Benjamin Thomas brought a dictionary as a prop, offering that when he reads the definition for marriage, it is still described as a union ”between one man and one woman.”

And there was also Kathryn A. Pearson-West, who did not take kindly to Catania’s opening remarks in which he compared today’s marriage-equality struggle for LGBT people to Loving vs. Virginia, the 1967 Supreme Court case that struck down Virginia’s ban on interracial marriage.

”I’m outraged,” Pearson-West said loudly, as others applauded her remarks. ”I think it’s a joke. We talk about Loving vs. Virginia, which is between a man and a woman, and it’s about race, and you insult the African-American community. I think it’s just so outrageous to connect this issue with civil rights…. All of us have gay people in our family, or friends, or whatever. We love them. But that does not mean that they’re guaranteed the right, or they’re entitled to marry.”

Jackson and his supporters opposing the bill left the Council Chambers immediately after Jackson testified, about two hours into the nearly eight-hour meeting, reducing the overflow crowd to a chamber of mostly bill supporters. Jackson concluded his testimony by saying it is important that D.C. residents have a chance to vote on the bill, before he offered a brief history of voting rights in the District.

”We’re faced with the very real possibility that this Council will deny the people the right to voice their opinion on the largest public-policy issue of our time, the definition of marriage,” a soft-spoken Jackson said.

Catania countered Jackson’s testimony by offering insight on the only other time D.C. has allowed its citizens to vote on the rights of a minority group: Dec. 21, 1865.

”That advisory referendum was placed there because Mayor [Richard Wallach] at the time was fearing what the radical Republicans wanted to do in Congress, which is to extend the right to vote to free African-American males in the city,” he explained. ”The vote was, in Georgetown, 712 to 1 against expanding the franchise to free African-American males. In the rest of the city it was 6,591 to 35.
“So, as you can tell, there is an opportunity from time to time to have tyranny at a ballot box that would take away the rights of some because the majority thinks differently. That is why I reject that as a proposition.”

Catania also shed light on Jackson’s voting record in the District.

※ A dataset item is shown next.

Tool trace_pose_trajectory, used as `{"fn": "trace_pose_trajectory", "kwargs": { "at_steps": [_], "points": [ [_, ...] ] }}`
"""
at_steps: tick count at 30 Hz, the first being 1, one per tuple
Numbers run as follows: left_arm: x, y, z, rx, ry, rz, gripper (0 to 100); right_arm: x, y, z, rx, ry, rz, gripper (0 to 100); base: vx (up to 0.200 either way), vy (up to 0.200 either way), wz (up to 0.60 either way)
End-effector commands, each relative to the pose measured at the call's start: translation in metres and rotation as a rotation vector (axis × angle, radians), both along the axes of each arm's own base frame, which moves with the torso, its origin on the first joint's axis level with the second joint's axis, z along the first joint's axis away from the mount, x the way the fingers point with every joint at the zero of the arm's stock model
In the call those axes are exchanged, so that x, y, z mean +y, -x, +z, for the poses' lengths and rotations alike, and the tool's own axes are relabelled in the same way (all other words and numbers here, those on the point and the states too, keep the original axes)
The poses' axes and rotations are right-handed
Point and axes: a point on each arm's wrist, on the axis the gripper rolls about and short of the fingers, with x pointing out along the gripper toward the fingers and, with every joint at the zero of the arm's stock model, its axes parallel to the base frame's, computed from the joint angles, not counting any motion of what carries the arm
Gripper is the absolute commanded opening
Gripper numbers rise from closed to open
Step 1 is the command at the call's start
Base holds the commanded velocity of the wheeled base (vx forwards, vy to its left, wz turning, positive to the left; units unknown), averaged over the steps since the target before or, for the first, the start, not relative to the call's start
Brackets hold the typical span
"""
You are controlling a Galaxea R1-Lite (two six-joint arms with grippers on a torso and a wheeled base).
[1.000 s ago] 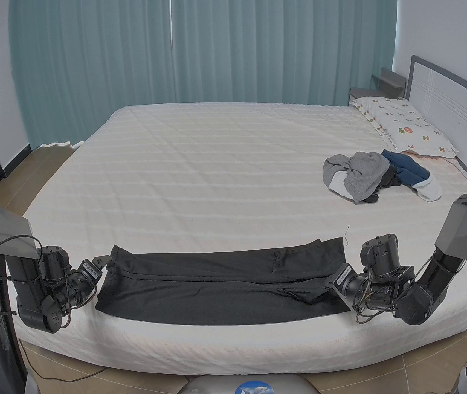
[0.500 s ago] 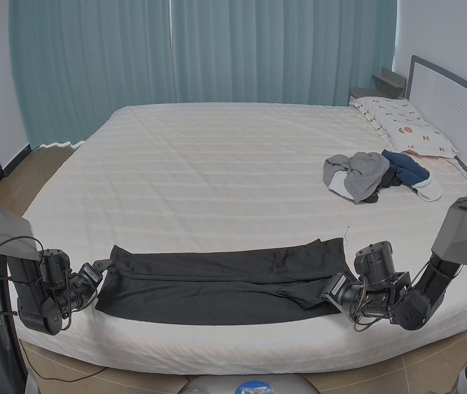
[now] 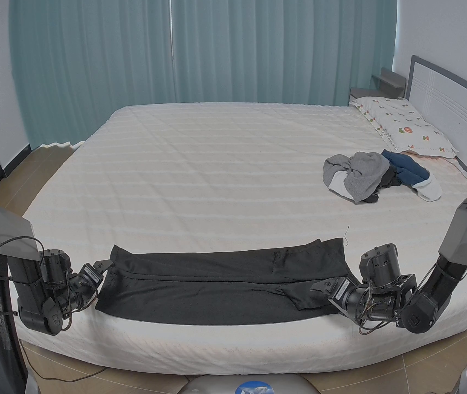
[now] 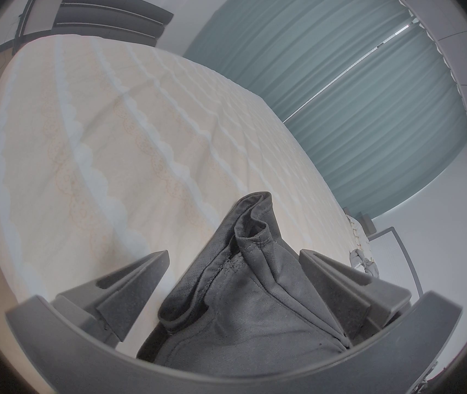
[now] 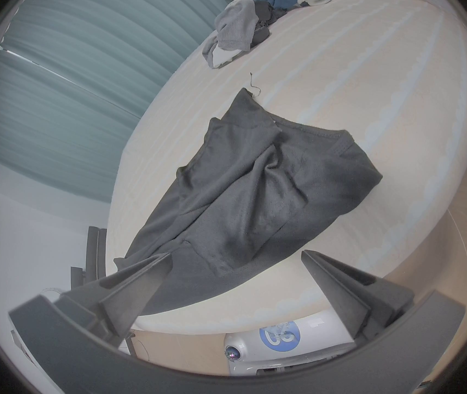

”I’ve been in the Maryland suburbs,” was part of the response Jackson uttered when asked by Catania about how many times he has voted in D.C. during the past decade.

Among those testifying in support of the bill were Rev. Dennis W. Wiley, who is straight, of the Covenant Baptist Church in Southeast; Michael Crawford of DC for Marriage; attorney Michele Zavos; and Rick Rosendall of the Gay and Lesbian Activists Alliance.

”Bishop Jackson talks as if gay people just arrived here from another planet,” Rosendall said during his testimony. ”In fact, our roots in this city run deep. We have helped build our communities, and we will defend them from the ministers of fear and intolerance.

”To our opponents: Our lives are as worthy as yours. Our love is as strong as yours. And our resolve is as great as yours.”

Public testimony regarding Bill 18-482 continues Monday, Nov. 2, at 9:30 a.m., 5th Floor Council Chambers of the John A. Wilson Building, 1350 Pennsylvania Ave. NW.